▶ **WHAT YOU WILL DO**
All of the data that follows is to be written out exactly, with images excluded.

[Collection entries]
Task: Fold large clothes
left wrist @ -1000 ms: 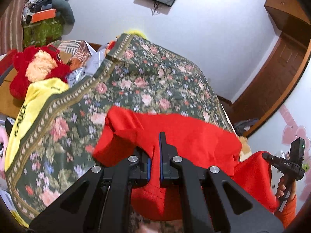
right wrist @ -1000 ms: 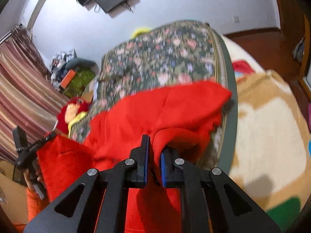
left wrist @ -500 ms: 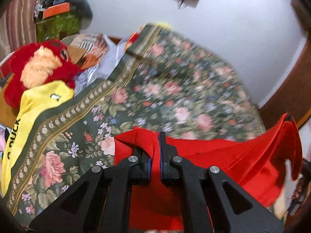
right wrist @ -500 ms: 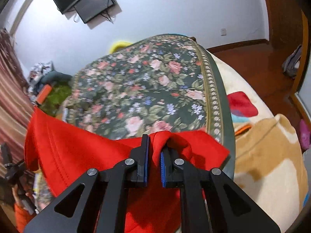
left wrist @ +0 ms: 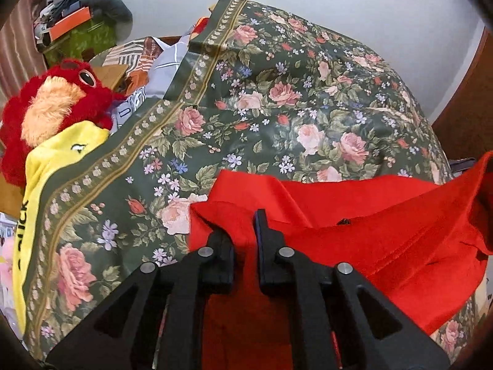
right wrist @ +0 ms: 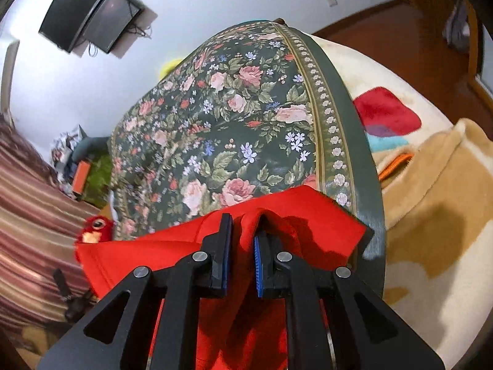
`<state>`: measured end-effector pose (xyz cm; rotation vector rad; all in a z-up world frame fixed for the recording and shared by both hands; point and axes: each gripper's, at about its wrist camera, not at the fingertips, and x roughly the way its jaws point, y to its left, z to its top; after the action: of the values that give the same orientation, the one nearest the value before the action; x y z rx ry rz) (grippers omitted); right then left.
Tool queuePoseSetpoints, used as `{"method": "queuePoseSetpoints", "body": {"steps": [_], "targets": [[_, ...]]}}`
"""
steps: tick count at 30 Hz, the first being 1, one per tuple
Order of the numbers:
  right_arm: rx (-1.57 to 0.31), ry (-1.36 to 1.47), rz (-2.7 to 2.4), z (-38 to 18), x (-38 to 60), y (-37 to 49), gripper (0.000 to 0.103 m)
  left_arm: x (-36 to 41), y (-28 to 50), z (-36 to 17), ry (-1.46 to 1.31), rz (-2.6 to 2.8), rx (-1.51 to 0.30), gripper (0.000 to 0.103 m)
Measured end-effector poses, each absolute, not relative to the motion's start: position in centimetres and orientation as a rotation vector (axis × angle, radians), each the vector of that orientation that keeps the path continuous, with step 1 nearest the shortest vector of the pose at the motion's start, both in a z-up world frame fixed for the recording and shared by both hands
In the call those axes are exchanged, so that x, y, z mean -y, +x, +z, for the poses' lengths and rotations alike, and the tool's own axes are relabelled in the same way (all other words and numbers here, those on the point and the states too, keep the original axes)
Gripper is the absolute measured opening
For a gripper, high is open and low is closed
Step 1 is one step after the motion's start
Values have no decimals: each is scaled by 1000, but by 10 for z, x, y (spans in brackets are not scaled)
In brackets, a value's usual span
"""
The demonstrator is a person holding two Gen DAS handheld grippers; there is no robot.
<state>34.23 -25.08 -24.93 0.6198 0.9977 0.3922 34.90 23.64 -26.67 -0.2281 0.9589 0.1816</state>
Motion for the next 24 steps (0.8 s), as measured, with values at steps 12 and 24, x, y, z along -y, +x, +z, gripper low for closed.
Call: {"method": "queuePoseSetpoints", "body": {"steps": [12, 24], "targets": [[-849, 369, 229, -179, 271, 300, 24, -237, 317, -190, -260, 154, -820, 25], [-923, 148, 448, -201, 164, 285, 35, -162, 310, -227, -146, -20, -956, 33]]}}
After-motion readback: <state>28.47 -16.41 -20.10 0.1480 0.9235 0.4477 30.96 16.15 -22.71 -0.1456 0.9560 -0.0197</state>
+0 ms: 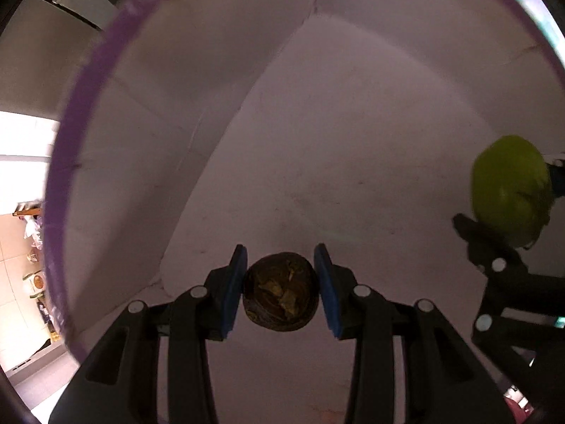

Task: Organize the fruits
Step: 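Carry both fruits into the white box and open both tools, then move both tools back over the fruits on the table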

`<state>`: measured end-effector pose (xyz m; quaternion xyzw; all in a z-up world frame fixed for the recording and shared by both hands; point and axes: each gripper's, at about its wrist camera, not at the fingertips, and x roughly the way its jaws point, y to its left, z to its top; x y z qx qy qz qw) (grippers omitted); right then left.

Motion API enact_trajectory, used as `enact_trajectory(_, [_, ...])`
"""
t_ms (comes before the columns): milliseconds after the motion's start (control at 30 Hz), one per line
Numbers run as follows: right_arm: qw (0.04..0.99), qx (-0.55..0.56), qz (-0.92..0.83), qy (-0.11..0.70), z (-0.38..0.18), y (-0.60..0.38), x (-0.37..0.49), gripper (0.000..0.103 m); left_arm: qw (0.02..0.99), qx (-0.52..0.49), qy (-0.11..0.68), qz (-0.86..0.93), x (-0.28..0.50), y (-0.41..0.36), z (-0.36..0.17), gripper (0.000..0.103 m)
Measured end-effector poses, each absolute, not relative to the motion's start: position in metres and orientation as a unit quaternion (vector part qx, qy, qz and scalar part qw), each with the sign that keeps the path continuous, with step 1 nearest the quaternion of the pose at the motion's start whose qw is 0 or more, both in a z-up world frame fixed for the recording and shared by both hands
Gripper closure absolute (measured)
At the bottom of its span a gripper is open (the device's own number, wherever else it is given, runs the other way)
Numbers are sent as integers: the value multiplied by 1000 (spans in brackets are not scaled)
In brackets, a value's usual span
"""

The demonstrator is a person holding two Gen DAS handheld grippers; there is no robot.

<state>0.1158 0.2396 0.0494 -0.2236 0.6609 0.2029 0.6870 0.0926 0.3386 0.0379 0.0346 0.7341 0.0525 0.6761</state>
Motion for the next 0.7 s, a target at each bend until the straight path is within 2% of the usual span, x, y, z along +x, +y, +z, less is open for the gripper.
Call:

▶ **RESULT OF THIS TASK**
Task: Fold large clothes
left wrist @ -1000 ms: 
right wrist @ -1000 ms: 
left wrist @ -500 ms: 
right wrist @ -500 ms: 
left wrist @ +0 ms: 
right wrist @ +0 ms: 
`<state>`: measured end-effector pose (xyz cm; rotation vector rad; all in a z-up world frame fixed for the recording and shared by both hands; point and axes: each gripper's, at about its wrist camera, not at the fingertips, and x roughly the way its jaws point, y to its left, z to its top; after the action: of the values that give the same orientation, the one nearest the value before the action; x y z rx ry rz) (grippers omitted); right then left.
Tool queuePoseSetpoints, used as `{"method": "queuePoseSetpoints", "body": {"steps": [_], "targets": [[_, ...]]}}`
"""
steps: tick count at 30 Hz, the first being 1, one per tuple
Order of the numbers:
  right_arm: rx (-1.57 to 0.31), ry (-1.36 to 1.47), rz (-2.7 to 2.4), z (-38 to 18), x (-38 to 60), y (-37 to 49), gripper (0.000 to 0.103 m)
  left_arm: x (-36 to 41), y (-28 to 50), z (-36 to 17), ry (-1.46 to 1.31), rz (-2.6 to 2.8), rx (-1.51 to 0.30), gripper (0.000 to 0.103 m)
Measured end-effector poses, each absolute, not relative to the motion's start: position in centimetres and orientation as a rotation vector (axis × angle, radians), each the vector of that orientation that keeps the path continuous, with step 1 nearest the shortest vector of the pose at the motion's start, both in a z-up world frame fixed for the recording and shared by both hands
In the call those axes are exchanged, so that x, y, z mean -y, +x, +z, for the poses' lengths and rotations alike, and the tool's own axes are relabelled in the same way (all other words and numbers here, those on the point and the states too, keep the original axes)
Gripper is the absolute measured opening
For a gripper, high is open and low is closed
Step 1 is one step after the motion's start
Values have no decimals: each is scaled by 1000, but by 10 for z, x, y (spans in brackets are not scaled)
In brackets, a value's usual span
"""
The demonstrator is a person holding two Gen DAS handheld grippers; there is no robot.
<state>34.23 -25.08 -24.93 0.6198 0.9977 0.3922 34.90 23.64 -26.67 -0.2281 0.9589 0.1816</state>
Motion for the next 24 steps (0.8 s), as measured, with values at steps 12 and 24, x, y, z along -y, +x, +z, gripper low for closed.
Call: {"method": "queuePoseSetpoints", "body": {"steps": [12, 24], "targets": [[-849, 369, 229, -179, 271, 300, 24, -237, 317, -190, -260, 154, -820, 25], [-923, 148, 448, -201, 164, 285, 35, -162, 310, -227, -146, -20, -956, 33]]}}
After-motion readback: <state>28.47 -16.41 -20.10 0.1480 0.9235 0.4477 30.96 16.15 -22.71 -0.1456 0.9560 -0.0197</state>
+0 ms: 

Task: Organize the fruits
Step: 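Carry both fruits into the white box and open both tools, then move both tools back over the fruits on the table
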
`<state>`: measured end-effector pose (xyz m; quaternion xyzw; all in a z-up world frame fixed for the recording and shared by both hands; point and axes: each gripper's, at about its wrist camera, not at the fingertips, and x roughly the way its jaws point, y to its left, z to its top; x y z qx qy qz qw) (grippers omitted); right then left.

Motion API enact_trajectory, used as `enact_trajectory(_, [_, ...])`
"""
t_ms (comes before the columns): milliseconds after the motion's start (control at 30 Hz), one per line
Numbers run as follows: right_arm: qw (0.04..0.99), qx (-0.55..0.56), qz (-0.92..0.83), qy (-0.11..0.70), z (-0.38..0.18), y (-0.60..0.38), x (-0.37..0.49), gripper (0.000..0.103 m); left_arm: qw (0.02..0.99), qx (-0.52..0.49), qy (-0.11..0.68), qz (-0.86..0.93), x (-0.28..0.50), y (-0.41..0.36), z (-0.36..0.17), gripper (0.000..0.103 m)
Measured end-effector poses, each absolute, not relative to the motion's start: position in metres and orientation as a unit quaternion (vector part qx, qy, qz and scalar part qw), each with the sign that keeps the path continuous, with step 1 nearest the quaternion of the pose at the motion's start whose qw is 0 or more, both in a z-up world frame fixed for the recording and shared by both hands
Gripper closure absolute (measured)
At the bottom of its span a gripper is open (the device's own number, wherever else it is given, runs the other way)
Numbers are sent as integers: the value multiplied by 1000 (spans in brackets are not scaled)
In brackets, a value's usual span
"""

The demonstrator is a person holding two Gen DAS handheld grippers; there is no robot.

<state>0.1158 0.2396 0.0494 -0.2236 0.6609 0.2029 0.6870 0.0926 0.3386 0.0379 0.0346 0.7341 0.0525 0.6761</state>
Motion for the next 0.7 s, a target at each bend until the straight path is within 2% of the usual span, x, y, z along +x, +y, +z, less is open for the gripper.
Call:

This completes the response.